I have one more year left of grad school, this year actually, and if all goes well I will graduate in May. Between now and then, I have to do 150 hours of clinical time, complete a research project, and write my thesis. And after that, there is the Great Unknown. Will I be able to find a job in my field? Will I like teaching as much as I think I will? Will I be happy after I turn my life around yet again?

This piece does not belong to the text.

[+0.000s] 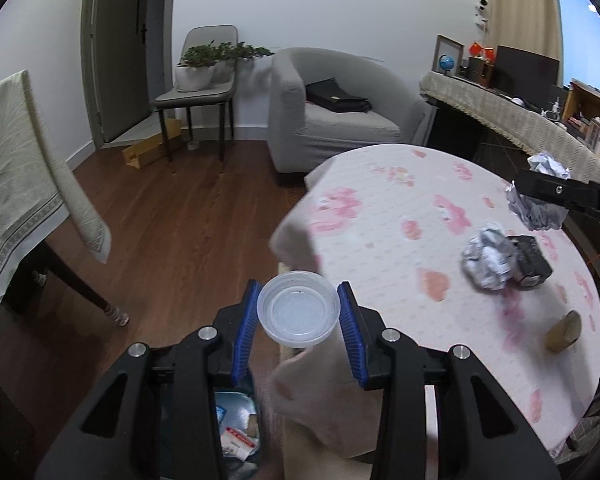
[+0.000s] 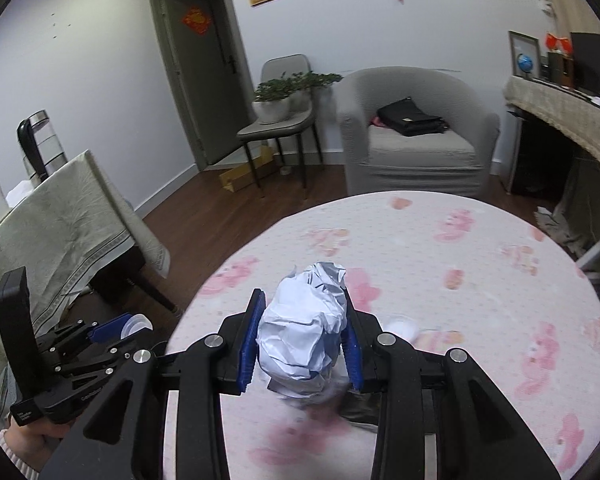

Then there’s CJ. His classroom assignments went out last week and he’s not in class with any of his close friends. That is, any of the friends whose moms I’ve gotten to know. I was in shock when I first looked at his list—how could they do this to him? He’s such a good kid, he listens and he follows the rules (most of the time), and it feels like because of that he’s just getting thrown in anywhere. But then I showed the list to CJ, and he’s excited about it. There’s a girl in his class he’s asked to have a play date with, and he’ll get to see her every day. He’s happy about his teacher, who’s new to his school, because he thinks she’ll be glad to be there and in turn make his day-to-day a fun experience. If only I could see things through his eyes.

Sam is your typical four-year-old, he doesn’t want to go back to school but once he’s there, I know he’ll love it. He’s already talking about seeing his friends and having them over to our house. He’ll be going to preschool five days a week, partially to accommodate my work/clinical schedule and partially to get him ready for kindergarten, which will be full-day next year. He’s ready for this change, definitely more than I am.

It’s raining today, as it is on all of my quiet, thoughtful days, and I think I’ll take the gloomy weather as a sign to embrace the familiar. I can do all these new things, all these hard things, if I have a backbone of comfort to rely on. For me, for this season, that means familiar stories, well-worn routines, and pumpkin spice everything. I’m looking forward to this season, with all of its changes, along with everything else that will stay blissfully, thankfully, the same.